You poor poor love. I am so so pleased you made it. I didn't - twice (both parents). I missed my dad by 20 minutes and my mum by 3 hours. I would have given anything to say goodbye. I hope this will give you comfort some day.

She may 'wait' until you are your sister are out of the room. Or until you give her 'permission' to leave. It's a strange thing - we have no control over our moment of death and yet.... it seems we do a tiny bit.

Massive hand hold from me. Huge on. Losing your mum is the worst, but you will be okay op. You will be ok.

SequentialAnalyst · 30/10/2023 17:46

As someone upthread said, you can't prepare for the end moment of a loved one - the sudden finality of it, in the space of a breath...that never comes.

SphincterSaysWhat · 30/10/2023 18:55

Hi all, still here (both of us!).

No change, really.

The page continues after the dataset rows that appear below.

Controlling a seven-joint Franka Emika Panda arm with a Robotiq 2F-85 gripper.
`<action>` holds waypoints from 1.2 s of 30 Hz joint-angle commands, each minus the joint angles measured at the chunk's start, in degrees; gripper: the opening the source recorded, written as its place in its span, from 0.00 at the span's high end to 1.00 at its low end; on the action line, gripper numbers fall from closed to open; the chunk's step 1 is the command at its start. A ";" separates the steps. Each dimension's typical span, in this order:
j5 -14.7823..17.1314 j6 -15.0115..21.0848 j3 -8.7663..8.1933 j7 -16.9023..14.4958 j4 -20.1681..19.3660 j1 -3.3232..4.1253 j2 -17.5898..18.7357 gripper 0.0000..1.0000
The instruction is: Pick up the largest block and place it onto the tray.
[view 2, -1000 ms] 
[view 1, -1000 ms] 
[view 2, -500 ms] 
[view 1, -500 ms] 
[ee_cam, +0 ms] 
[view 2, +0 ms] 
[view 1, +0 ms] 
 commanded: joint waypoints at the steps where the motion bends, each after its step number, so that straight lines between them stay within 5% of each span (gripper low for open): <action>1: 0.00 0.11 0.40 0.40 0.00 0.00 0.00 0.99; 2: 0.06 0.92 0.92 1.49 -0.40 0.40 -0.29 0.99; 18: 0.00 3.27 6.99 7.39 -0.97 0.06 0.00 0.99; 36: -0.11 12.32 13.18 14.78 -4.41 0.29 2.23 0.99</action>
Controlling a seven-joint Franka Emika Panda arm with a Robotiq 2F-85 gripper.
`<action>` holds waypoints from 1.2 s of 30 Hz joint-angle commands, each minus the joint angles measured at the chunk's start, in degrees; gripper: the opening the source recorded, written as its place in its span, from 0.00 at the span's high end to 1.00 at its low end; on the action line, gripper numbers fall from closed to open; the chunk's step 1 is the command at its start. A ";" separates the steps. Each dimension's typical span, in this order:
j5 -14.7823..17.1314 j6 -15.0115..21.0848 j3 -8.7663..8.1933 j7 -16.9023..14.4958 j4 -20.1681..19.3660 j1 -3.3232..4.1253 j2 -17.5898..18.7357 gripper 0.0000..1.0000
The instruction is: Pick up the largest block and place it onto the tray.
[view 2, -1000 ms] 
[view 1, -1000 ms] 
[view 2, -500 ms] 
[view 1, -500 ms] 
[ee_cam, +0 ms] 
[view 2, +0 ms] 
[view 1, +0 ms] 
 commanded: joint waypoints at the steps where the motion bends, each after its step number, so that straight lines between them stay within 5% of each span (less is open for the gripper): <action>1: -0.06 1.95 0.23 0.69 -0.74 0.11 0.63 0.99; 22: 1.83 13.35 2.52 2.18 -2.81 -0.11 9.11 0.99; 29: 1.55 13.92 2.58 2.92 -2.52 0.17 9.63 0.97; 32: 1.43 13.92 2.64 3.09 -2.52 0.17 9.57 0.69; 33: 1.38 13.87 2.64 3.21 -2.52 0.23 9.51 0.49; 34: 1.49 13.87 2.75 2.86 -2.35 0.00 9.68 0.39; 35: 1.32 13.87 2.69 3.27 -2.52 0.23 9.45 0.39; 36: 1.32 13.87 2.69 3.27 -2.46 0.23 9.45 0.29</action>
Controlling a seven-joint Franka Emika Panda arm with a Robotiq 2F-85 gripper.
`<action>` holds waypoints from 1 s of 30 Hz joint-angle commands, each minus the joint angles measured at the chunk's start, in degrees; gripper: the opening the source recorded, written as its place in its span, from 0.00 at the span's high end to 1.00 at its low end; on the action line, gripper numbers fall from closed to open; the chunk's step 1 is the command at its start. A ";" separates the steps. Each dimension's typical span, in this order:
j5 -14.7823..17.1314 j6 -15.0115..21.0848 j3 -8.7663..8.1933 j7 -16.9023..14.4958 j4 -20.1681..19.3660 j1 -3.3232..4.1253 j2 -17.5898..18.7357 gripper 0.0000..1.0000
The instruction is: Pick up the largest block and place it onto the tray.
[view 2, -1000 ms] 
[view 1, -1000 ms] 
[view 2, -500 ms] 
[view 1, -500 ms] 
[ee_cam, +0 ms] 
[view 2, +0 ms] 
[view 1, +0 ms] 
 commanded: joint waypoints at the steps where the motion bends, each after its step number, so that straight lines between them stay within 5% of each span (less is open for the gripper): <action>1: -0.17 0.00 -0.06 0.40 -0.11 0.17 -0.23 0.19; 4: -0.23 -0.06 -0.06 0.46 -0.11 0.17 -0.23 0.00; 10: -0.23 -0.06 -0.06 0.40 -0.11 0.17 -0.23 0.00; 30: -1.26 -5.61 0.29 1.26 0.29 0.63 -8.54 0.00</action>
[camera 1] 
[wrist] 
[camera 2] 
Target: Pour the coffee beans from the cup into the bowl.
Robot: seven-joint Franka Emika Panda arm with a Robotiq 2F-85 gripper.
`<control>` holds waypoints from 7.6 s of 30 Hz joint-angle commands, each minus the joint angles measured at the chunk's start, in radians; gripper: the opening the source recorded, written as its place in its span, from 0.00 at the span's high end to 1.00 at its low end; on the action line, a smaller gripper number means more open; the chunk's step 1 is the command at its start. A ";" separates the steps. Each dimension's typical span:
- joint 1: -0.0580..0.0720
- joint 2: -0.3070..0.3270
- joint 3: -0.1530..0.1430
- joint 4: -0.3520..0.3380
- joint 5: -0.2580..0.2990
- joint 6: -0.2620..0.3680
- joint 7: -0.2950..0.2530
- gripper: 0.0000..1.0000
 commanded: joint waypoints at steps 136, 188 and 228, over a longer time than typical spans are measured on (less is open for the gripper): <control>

She's still breathing well(ish).

We played music again this evening which was lovely. My aunt and DM's best friend have been here most of the day. Then a couple of other friends (every last one of them Irish nurses!). I think that'll be it now for visitors. She had visitors yday and I didn't know them so I felt like I couldn't just 'be' and they stayed a long time. They were so nice though and brought sandwiches, club chocolate biscuits and mini apple pies.

I really don't want her hanging on for days and weeks. Months frightens the fuck out of me. She'd hate it.

Husband landed with kids so heading home home now and then to me in the north tomorrow night. He's shattered, god love him!

It'll be nice to see him. The kids won't see her, there's no need for that and I know she wouldn't want it.

My poor mammy.

OP posts:
SphincterSaysWhat · 30/10/2023 19:10

The staff are great here, I have to say. They come when we call (which is only to ask for top up for the meds that are supposed to help with secretions). They've just topped up the syringe driver so she's on a greater dose of that stuff ('glyco'?) and hopefully that'll settle mum's breathing so it's not as rattly.

I asked the nurse just then how long these things can take - she said that even with withdrawing fluids, a patient could last days.

We'll see. As my aunt says, the Lord will call her when she's ready. They all have a great faith (I don't) so I take comfort in their comfort leaning into their Christ.

We're getting so many messages of love. We're a massive family and mum was loved universally. There was no falling out with anyone - she loved (and was loved by) her in-laws in particular and there's been a lot of "she'll be home with your dad soon enough, she waited a long time to see him again" which again, I like to hear.

I'm leaving shortly so will spend the night in her house (alone, weird) and my aunt will stay with her tonight.

It is heartbreaking and also gorgeous to see my aunt administering to her sister - mouth dabbing, brushing her hair, wiping her face to cool her down, talking to her and then just holding her hand with their mother's rosary tucked into it.

I'm glad I made it. So so glad.

Thank you all for your messages. I do check in and read up when I'm sitting down. Thank you x

OP posts:
Justkeepingplatesspinning · 30/10/2023 19:30

What you say about her being with your dad soon really resonates. I'm holding you all in prayers and thoughts.